--- WHAT YOU HAVE TO DO ---
In the data below, the answer is the run of lines from the line containing "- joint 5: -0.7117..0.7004" through the line containing "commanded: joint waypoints", both included; print it exactly and nothing else.

--- RECORDS FOR PROCESSING ---
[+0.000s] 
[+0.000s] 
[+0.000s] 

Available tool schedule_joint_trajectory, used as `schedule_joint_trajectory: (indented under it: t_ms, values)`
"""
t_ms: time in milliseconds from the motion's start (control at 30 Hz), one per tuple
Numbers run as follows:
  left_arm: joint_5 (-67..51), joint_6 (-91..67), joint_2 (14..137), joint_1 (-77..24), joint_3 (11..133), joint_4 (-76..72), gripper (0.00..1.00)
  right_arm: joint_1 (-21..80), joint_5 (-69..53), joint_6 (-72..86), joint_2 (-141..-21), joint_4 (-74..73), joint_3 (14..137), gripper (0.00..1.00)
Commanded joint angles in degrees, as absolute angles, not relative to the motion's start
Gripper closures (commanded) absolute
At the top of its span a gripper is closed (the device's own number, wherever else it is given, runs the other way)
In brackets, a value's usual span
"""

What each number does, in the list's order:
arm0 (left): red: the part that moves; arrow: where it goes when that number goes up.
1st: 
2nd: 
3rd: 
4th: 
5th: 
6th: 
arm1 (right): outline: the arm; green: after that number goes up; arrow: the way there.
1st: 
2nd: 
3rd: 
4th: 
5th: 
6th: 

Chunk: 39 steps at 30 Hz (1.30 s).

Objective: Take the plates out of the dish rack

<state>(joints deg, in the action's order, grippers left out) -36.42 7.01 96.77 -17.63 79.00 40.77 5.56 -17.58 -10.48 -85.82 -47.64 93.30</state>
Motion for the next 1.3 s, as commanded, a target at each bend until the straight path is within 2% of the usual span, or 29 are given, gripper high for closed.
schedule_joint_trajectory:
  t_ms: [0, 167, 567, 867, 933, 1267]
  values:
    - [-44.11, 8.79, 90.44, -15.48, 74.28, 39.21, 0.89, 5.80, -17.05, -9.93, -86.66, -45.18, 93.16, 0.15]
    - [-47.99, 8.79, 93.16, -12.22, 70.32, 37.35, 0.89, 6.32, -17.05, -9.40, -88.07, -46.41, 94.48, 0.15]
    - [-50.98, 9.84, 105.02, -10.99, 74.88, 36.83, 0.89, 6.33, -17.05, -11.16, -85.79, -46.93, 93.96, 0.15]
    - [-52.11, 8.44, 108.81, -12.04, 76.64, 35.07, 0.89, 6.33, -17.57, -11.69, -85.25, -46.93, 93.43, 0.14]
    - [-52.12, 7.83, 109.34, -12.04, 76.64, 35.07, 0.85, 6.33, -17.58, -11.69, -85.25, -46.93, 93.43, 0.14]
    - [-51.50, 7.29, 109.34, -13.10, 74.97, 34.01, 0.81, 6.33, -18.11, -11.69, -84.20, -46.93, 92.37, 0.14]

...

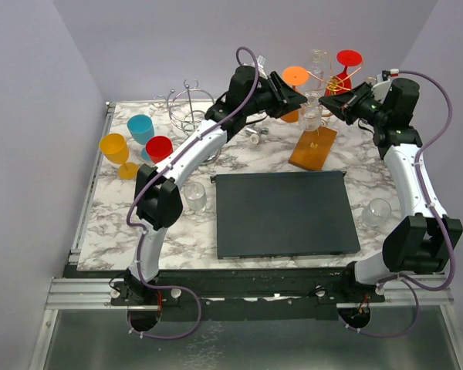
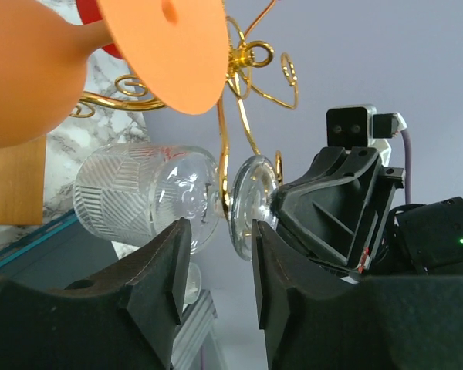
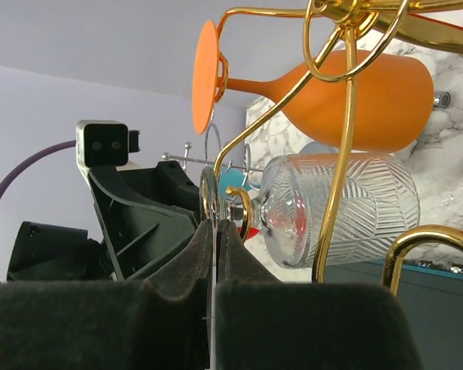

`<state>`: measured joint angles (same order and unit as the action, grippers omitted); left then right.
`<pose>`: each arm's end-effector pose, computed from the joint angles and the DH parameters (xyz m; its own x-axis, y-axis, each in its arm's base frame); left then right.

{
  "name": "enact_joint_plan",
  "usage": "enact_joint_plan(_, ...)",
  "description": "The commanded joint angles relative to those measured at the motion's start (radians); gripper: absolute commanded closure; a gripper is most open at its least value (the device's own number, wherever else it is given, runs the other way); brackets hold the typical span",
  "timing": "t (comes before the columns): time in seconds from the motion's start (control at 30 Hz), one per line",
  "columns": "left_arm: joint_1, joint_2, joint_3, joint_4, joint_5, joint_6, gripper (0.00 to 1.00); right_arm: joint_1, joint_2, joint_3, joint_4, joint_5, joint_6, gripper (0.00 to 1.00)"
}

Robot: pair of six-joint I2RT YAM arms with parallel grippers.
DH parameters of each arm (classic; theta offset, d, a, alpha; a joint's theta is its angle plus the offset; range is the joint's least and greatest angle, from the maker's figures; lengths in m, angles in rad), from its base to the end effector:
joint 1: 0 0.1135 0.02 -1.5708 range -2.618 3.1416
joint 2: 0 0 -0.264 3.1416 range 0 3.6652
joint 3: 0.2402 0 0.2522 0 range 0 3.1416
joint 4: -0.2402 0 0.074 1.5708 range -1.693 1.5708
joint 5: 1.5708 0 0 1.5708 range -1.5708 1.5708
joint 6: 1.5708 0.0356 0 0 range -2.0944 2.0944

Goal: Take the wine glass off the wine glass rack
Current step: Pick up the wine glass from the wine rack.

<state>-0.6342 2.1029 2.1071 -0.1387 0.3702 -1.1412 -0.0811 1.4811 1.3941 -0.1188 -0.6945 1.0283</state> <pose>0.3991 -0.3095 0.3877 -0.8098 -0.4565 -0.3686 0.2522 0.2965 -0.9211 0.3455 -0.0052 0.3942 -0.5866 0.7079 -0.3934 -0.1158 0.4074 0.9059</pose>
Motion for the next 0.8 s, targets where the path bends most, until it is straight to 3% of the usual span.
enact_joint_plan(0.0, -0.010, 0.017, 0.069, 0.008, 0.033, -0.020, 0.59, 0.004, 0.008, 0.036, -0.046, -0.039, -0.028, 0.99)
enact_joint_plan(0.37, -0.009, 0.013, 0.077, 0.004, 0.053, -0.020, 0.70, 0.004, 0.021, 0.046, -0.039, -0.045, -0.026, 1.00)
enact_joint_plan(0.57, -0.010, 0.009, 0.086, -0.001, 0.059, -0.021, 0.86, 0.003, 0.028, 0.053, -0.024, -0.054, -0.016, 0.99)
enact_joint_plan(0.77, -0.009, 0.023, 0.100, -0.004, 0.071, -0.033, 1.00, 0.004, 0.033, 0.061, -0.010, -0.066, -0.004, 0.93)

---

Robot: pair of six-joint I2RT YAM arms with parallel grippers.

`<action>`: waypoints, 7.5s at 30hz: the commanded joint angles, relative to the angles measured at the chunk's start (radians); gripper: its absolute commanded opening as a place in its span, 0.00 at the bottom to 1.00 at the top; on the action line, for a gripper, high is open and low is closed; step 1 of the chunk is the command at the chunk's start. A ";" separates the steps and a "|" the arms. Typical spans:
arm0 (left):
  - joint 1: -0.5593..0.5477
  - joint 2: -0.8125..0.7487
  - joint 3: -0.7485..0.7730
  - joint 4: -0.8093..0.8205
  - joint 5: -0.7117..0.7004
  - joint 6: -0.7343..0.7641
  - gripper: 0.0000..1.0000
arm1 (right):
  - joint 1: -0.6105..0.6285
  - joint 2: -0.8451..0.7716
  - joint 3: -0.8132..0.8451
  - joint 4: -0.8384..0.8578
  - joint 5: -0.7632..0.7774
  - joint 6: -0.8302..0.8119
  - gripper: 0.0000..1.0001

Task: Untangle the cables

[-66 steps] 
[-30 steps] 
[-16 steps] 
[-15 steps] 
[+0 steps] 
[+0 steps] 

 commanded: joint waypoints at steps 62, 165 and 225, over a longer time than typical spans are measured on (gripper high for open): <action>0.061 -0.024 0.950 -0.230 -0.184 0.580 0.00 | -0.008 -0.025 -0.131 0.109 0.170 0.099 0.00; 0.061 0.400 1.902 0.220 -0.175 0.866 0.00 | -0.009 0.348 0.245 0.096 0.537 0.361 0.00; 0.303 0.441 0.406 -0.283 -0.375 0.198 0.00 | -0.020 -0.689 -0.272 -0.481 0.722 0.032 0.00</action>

--- ANSWER BELOW ---
  - joint 5: -0.7117..0.7004
  - joint 6: -0.7343..0.7641
  - gripper: 0.0000..1.0000
arm1 (right):
  - joint 1: -0.6105..0.6285
  - joint 2: -0.8451..0.7716
  - joint 3: -0.8132..0.8451
  - joint 4: -0.8384..0.8578
  - joint 5: -0.7632..0.7774
  - joint 6: -0.8302..0.8119
  - gripper: 0.0000..1.0001

Task: Untangle the cables

[-66 steps] 
[-30 steps] 
[-16 steps] 
[-15 steps] 
[+0 steps] 
[+0 steps] 

 commanded: joint waypoints at steps 62, 165 and 225, over a longer time than typical spans are measured on (gripper high for open): <action>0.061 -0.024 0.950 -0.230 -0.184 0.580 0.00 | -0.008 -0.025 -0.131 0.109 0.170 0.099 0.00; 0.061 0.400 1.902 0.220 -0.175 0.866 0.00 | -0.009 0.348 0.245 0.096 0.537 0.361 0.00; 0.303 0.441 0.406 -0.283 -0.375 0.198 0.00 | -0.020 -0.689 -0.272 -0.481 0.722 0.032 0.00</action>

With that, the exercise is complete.